JuliaGPU / Vulkan.jl

Using Vulkan from Julia
Other
109 stars 12 forks source link

Usage with RenderDoc #53

Closed fatteneder closed 7 hours ago

fatteneder commented 2 weeks ago

I was looking into how I could debug a Vulkan.jl app using RenderDoc.

So far I did not manage to get it to work. But here is what I have tried:

Following the quickstart section, I provided as an executable path a path to juliaup/bin/julia, and use something like --project=<path-to-project-dir> -e "using VulkanTutorial; main()" as command line arguments. This is enough to launch the app from within RenderDoc, however, the advertised in-app overlay is not visible, and upon trying to capture (using F12) nothing happens.

Following their FAQ I did some more configuring and debugging:

Atm I suspect the problem to be related to Julia not being linked to Vulkan directly, but instead we load i through Vulkan.jl. Unfortunately, the docs on internals of RenderDoc skip the part of how RenderDoc hooks itself up with the driver and application.

@serenity4 Do you have any ideas on how we could get this working?

The author of RenderDoc mentions in various places that he is happy to help, so I might also open an issue with RenderDoc and ask for details on the injection. But for that I need to craft a MWE Vulkan.jl app first.

serenity4 commented 2 weeks ago

Hi @fatteneder, thanks for the detailed description of the issue!

I haven't tried using RenderDoc myself, so I won't be able to bring any experience here, but hopefully I can help clarify how relevant internals of Vulkan.jl work to help link with RenderDoc.

Atm I suspect the problem to be related to Julia not being linked to Vulkan directly, but instead we load i through Vulkan.jl.

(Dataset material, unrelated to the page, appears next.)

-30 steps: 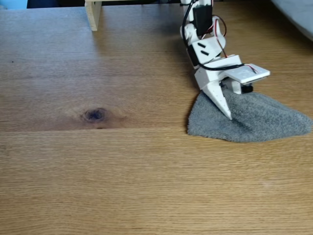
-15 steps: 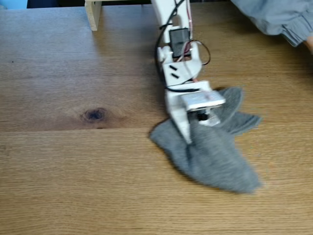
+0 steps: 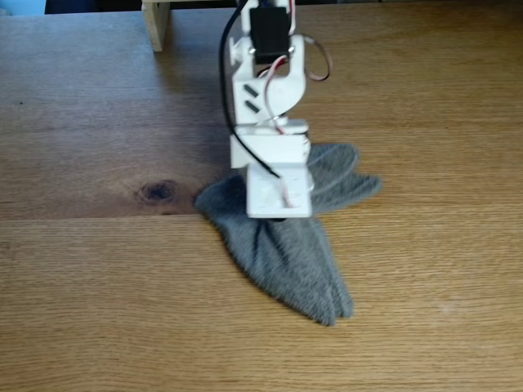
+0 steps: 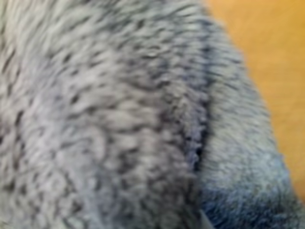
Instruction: Clean the area in front of the robot
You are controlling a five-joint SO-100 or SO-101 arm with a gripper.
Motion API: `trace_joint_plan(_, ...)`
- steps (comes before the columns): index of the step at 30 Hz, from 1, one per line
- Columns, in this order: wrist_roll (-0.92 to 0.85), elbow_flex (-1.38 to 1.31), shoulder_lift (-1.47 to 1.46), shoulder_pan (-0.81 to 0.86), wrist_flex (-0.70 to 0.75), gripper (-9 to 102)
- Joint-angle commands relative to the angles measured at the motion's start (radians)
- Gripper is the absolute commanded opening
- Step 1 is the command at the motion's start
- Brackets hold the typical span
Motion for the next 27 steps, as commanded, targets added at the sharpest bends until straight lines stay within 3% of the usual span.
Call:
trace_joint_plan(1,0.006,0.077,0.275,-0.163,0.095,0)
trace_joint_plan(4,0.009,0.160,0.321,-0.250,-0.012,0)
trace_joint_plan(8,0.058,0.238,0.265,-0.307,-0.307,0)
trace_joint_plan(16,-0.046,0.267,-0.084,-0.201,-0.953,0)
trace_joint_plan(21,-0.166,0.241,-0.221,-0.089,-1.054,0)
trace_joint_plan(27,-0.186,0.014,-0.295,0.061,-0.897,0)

FYI, we dlopen the library during initialization, see here: https://github.com/JuliaGPU/VulkanCore.jl/blob/a7eb8426f6a16b258c5aa1589cb12c23cd97cb5f/src/LibVulkan.jl#L8-L31

Not sure if that sheds any light, but essentially all we do is grab the libvulkan.so library during runtime, which is in most cases going to be a Vulkan loader, and then use it as any application would to communicate with specific drivers e.g. when listing/using devices. Any configuration with regards to additional layers or extensions should not differ from any C library.

Something that (very rarely) messed up with the interfacing with Vulkan for me was this: https://juliagpu.github.io/Vulkan.jl/dev/troubleshooting/#Internal-API-errors, perhaps you can use LD_PRELOAD with a recent C++ implementation as shown here: https://juliagpu.github.io/Vulkan.jl/dev/troubleshooting/#libstdc. I don't think it would make much difference but it might be worth a try if other solutions don't work.

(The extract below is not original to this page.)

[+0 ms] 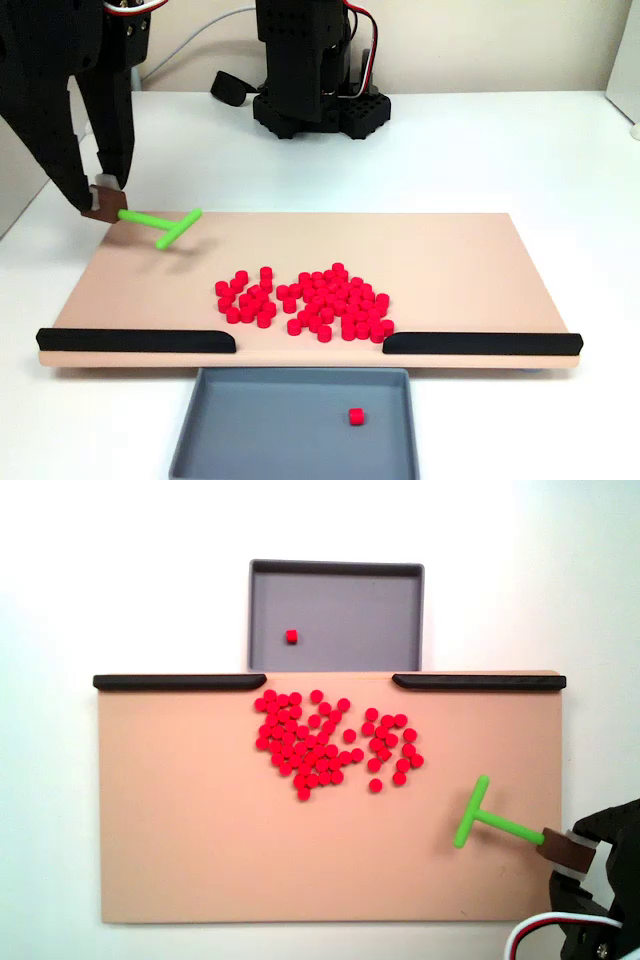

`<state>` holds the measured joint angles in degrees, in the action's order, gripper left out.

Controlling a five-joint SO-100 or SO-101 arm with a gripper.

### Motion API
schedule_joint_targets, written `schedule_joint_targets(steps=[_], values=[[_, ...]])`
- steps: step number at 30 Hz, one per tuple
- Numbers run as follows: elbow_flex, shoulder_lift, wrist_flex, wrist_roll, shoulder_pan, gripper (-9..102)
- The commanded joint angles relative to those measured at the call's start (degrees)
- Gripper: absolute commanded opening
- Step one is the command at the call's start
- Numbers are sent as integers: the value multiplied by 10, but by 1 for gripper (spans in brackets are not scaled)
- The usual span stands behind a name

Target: Gather the right side granules

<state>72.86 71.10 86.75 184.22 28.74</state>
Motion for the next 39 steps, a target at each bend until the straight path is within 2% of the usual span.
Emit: schedule_joint_targets(steps=[1, 11, 39], values=[[-14, -1, -8, 128, -4, 0], [-13, -25, -47, 149, -13, 0], [-17, -54, -64, 171, -33, 0]])
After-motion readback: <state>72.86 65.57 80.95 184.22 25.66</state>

Or perhaps use LD_PRELOAD to preload librender.so? Or open it at runtime using Libdl.dlopen? Don't know if that would make any difference, but from your description and the RenderDoc docs it looks like if RenderDoc gets detected it should take care of the issue.

Furthermore were you able to detect RenderDoc as a Vulkan layer at runtime? If not could it be a layer configuration issue?

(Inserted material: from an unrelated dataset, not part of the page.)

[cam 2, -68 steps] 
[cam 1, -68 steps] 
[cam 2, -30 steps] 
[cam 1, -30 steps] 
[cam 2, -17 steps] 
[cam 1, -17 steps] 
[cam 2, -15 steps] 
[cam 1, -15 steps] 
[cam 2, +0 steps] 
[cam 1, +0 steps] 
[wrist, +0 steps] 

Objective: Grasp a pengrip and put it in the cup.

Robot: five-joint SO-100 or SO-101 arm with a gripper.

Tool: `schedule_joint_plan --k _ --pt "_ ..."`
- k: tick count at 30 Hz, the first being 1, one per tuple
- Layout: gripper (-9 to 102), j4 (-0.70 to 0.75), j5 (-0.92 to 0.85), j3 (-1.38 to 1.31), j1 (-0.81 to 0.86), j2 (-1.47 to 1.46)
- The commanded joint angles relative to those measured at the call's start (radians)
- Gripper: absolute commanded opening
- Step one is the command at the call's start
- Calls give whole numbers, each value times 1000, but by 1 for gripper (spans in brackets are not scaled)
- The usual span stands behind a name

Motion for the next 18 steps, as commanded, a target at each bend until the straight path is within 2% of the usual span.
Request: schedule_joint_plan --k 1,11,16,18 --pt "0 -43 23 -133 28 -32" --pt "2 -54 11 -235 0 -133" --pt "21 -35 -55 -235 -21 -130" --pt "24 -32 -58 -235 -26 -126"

fatteneder commented 2 weeks ago

Thanks for taking a look and your suggestions.

... perhaps you can use LD_PRELOAD with a recent C++ implementation as shown here: ...

I tried this with libstdc++.so.6 and librender.so, however, LD_PRELOAD ends up empty inside Julia. So I seems something is overriding that one, but I am not sure if its RenderDoc.

dlopening librender.so also did not help.

Atm I suspect the problem to be related to Julia not being linked to Vulkan directly, but instead we load i through Vulkan.jl

Not sure if that sheds any light, but essentially all we do is grab the libvulkan.so library during runtime, which is in most cases going to be a Vulkan loader, and then use it as any application would to communicate with specific drivers e.g. when listing/using devices.

My idea was that RenderDoc might just look at the binary dependencies of the provided executable (using ldd) and then patch any libvulkan.so before running. However, both julia and any pkg image ~/.julia/compiled/v1.10/Vulkan/*.so only have basic deps, e.g.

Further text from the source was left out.